SIP Registration DNS errors

Hi!

I’ve had an Asterisk 13 setup working perfectly for the past two or three months, but for the past couple of days my SIP trunk will start failing to register after about an hour of the server running.

Disabling/Enabling the trunk will do nothing, but rebooting will bring it back up for another hour before it goes down again.

I haven’t changed anything from the configuration settings. It might be a provider issue but their support is fairly terrible so I’d rather troubleshoot everything I can before calling them.

Thanks for any help!

Here’s the error log:

[2016-07-05 02:11:14] NOTICE[2162] chan_sip.c: – Registration for ‘115555555@11555555’ timed out, trying again (Attempt #1036)
[2016-07-05 02:11:34] WARNING[2162] chan_sip.c: Probably a DNS error for registration to 115555555@11555555, trying REGISTER again (after 20 seconds)

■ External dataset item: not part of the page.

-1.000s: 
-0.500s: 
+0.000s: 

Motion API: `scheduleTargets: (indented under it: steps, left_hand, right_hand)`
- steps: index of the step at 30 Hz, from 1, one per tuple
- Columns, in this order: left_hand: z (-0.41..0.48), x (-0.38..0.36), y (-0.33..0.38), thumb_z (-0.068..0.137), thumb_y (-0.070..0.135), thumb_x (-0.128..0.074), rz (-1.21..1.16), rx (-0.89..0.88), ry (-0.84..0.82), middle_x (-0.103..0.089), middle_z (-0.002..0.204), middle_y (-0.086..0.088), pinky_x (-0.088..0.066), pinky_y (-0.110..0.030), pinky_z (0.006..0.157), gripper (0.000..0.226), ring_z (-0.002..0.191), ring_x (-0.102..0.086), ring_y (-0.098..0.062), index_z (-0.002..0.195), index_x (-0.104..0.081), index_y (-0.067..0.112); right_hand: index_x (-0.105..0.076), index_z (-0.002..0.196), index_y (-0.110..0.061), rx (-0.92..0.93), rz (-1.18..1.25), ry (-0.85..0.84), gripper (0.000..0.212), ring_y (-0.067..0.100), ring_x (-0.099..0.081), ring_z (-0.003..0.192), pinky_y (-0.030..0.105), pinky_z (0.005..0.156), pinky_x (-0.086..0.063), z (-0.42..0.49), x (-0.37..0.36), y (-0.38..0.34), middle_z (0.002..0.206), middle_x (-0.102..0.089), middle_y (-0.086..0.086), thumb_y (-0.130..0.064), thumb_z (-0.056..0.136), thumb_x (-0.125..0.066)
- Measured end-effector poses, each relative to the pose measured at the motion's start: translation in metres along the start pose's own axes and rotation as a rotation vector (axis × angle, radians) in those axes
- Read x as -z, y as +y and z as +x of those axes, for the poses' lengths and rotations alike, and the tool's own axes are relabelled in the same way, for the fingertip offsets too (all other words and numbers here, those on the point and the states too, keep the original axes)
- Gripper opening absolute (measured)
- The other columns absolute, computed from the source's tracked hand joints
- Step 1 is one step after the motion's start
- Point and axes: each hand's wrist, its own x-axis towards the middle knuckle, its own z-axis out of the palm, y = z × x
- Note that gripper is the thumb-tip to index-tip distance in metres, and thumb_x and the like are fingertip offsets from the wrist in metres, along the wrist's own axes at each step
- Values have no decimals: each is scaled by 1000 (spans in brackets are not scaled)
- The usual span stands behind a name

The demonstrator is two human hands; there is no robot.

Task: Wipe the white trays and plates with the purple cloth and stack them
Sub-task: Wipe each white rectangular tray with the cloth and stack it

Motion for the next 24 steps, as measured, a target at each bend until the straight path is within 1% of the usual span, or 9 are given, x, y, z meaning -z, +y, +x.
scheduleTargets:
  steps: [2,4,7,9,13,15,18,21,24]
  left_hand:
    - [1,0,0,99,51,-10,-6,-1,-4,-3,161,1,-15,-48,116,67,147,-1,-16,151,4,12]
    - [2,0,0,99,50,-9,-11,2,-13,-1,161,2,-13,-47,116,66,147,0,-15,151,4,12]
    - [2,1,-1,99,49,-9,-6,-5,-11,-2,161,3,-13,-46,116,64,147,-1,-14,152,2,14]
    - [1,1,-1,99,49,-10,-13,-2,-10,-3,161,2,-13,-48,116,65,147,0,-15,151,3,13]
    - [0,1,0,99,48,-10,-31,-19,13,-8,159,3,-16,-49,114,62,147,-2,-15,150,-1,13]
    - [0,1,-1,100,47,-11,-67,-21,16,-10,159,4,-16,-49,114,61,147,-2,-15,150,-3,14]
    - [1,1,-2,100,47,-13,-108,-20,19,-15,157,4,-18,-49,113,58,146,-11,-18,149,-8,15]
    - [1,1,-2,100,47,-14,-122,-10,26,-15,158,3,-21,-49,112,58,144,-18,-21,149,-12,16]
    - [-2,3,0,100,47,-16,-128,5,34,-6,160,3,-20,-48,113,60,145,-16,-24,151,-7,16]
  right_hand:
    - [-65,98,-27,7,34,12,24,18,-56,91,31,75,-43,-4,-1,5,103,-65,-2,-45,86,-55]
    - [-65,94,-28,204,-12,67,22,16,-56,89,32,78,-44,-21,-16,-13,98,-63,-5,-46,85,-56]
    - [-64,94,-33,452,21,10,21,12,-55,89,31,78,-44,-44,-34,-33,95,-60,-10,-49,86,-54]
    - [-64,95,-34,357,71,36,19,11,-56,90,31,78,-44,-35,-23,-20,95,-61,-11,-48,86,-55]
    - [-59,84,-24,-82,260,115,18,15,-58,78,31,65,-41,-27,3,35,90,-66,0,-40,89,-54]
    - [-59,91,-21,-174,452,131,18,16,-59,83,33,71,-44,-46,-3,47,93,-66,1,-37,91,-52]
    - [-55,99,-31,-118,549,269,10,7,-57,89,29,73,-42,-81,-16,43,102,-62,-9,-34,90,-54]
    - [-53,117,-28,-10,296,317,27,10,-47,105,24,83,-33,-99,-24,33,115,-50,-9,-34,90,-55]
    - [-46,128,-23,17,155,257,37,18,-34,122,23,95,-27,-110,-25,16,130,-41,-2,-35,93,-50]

You have a bogus domain name. You probably had working DNS before that was promptly responding that is is bougus, but that DNS is no longer responding.

If that’s the case then why would it start working again after a reboot?

Do you mean Asterisk reloading or rebooting an entire server?

How should this name be resolved? Could you show the following outputs:
cat /etc/hosts
cat /etc/resolv.conf
dig 11555555

I meant rebooting the whole VM, rebooting Asterisk (core restart gracefully) didn’t help.

I ended up doing a fresh install of Asterisk and with almost exactly the same settings (manually rebuilt, I didn’t use a config backup just in case) it seems to be working perfectly again.

My hunch is that FreePBX/Asterisk’s DNS cache got messed up somehow but I didn’t know how to rebuild it without reinstalling.

11555555 is just my way of obscuring my phone number/SIP username. The registration string is 11555555:SECRET@11555555/115555555

Out of curiousity, I spun up the old VM and run the commands you mentioned (replacing 11555555 with the actual number:

127.0.0.1 localhost localhost.localdomain localhost4 localhost4.localdomain4
::1 localhost localhost.localdomain localhost6 localhost6.localdomain6

nameserver 127.0.0.1
nameserver 8.8.4.4
nameserver 8.8.8.8
namesever 192.168.1.1

When the problem started I only had “nameserver 192.168.1.1” for some reason and I added the rest just in case, but it didn’t help.

(I ran this command with the VM disconnected from the network)

; <<>> DiG 9.8.2rc1-RedHat-9.8.2-0.23.rc1.e16_5.1 <<>> 115555555
;; global options: +cmd
;; Got answer:
;; ->>HEADER<<- opcode: QUERY, status: NOERROR, id: 16621
;; flags: qr rd ra; QUERY: 1, ANSWER: 1, AUTHORITY: 0, ADDITIONAL: 0

;; QUESTION SECTION:
;115555555. IN A

;; ANSWER SECTION:
115555555. 0 IN NS 68.178.17.244

;; Query time: 13 msec
;; SERVER: 127.0.0.1#53(127.0.0.1)
;; WHEN: Thu July 7 13:32:05 2016
;; MSG SIZE rcvd: 44

And here’s the same command when run in the new VM, which works fine and which is connected to the network:

; <<>> DiG 9.8.2rc1-RedHat-9.8.2-0.23.rc1.e16_5.1 <<>> 115555555
;; global options: +cmd
;; Got answer:
;; ->>HEADER<<- opcode: QUERY, status: NOERROR, id: 64288
;; flags: qr rd ra; QUERY: 1, ANSWER: 0, AUTHORITY: 1, ADDITIONAL: 0

;; QUESTION SECTION:
;115555555. IN A

;; ANSWER SECTION:
115555555. 1798 IN SOA a.root-servers.net. nstld.verisign-grs.com. 2016070700 1800 900 604800 86400

;; Query time: 43 msec
;; SERVER: 192.168.1.1#53(192.168.1.1)
;; WHEN: Thu July 7 13:33:49 2016
;; MSG SIZE rcvd: 103

In any case, the new VM is working fine so this is all academic, though it’d be nice to know what to do if it happens again.

Thanks for all the help!

So, you have a real domain name, not a bogus ‘11555555’. This sequence of digits was confusing.

Anyway, your DNS configuration is rather strange - you seem to be running a nameserver on a local machine (at least, on its loopback interface), somewhere else in the internal network (192.168.1.1) and using open Google name servers.

If the issue arises again, the whole DNS configuration (and underlying network / iptables configuration) should be reviewed - this problem is not directly related to Asterisk.